• **Exercise**: From the line containing "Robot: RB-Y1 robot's" to the last line of the listing, both included, copy every line exactly and drop the pictures.

• **Available data**:
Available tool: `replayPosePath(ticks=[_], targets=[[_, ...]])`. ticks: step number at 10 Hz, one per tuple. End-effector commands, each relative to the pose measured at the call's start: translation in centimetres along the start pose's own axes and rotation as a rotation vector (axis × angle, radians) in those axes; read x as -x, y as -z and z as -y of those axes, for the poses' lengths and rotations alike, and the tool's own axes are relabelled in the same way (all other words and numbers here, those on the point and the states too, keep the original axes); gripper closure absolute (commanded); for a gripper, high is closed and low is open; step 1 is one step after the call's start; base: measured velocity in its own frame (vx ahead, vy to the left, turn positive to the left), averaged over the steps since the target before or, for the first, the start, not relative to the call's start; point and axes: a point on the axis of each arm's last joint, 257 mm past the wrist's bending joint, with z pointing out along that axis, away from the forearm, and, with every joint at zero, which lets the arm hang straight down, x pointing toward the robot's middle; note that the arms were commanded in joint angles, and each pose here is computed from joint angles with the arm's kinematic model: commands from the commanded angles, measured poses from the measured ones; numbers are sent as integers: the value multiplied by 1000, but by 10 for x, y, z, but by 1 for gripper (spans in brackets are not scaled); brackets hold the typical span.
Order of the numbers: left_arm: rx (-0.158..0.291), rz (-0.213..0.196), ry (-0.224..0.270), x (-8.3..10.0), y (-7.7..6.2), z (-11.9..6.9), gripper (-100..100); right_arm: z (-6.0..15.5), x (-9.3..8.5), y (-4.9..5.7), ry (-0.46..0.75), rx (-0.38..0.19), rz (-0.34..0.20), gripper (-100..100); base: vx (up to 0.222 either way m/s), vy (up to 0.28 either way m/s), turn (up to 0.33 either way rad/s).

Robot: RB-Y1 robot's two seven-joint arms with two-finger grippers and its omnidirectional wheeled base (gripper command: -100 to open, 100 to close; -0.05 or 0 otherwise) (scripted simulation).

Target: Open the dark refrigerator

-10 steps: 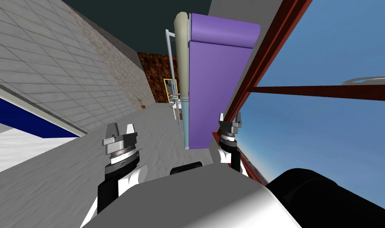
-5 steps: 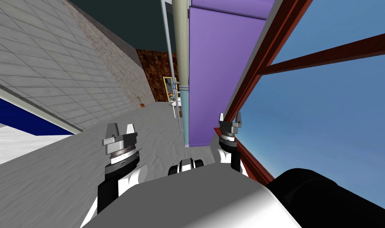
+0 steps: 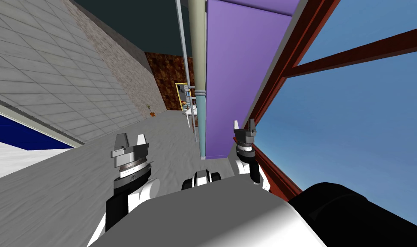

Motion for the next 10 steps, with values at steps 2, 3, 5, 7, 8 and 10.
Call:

• **Answer for this exercise**:
Robot: RB-Y1 robot's two seven-joint arms with two-finger grippers and its omnidirectional wheeled base (gripper command: -100 to open, 100 to close; -0.05 or 0 otherwise) (scripted simulation).

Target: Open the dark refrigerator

-10 steps: 
-5 steps: 
+0 steps: 

Motion for the next 10 steps, with values at steps 2, 3, 5, 7, 8 and 10.
Call:

With that, the exercise is complete.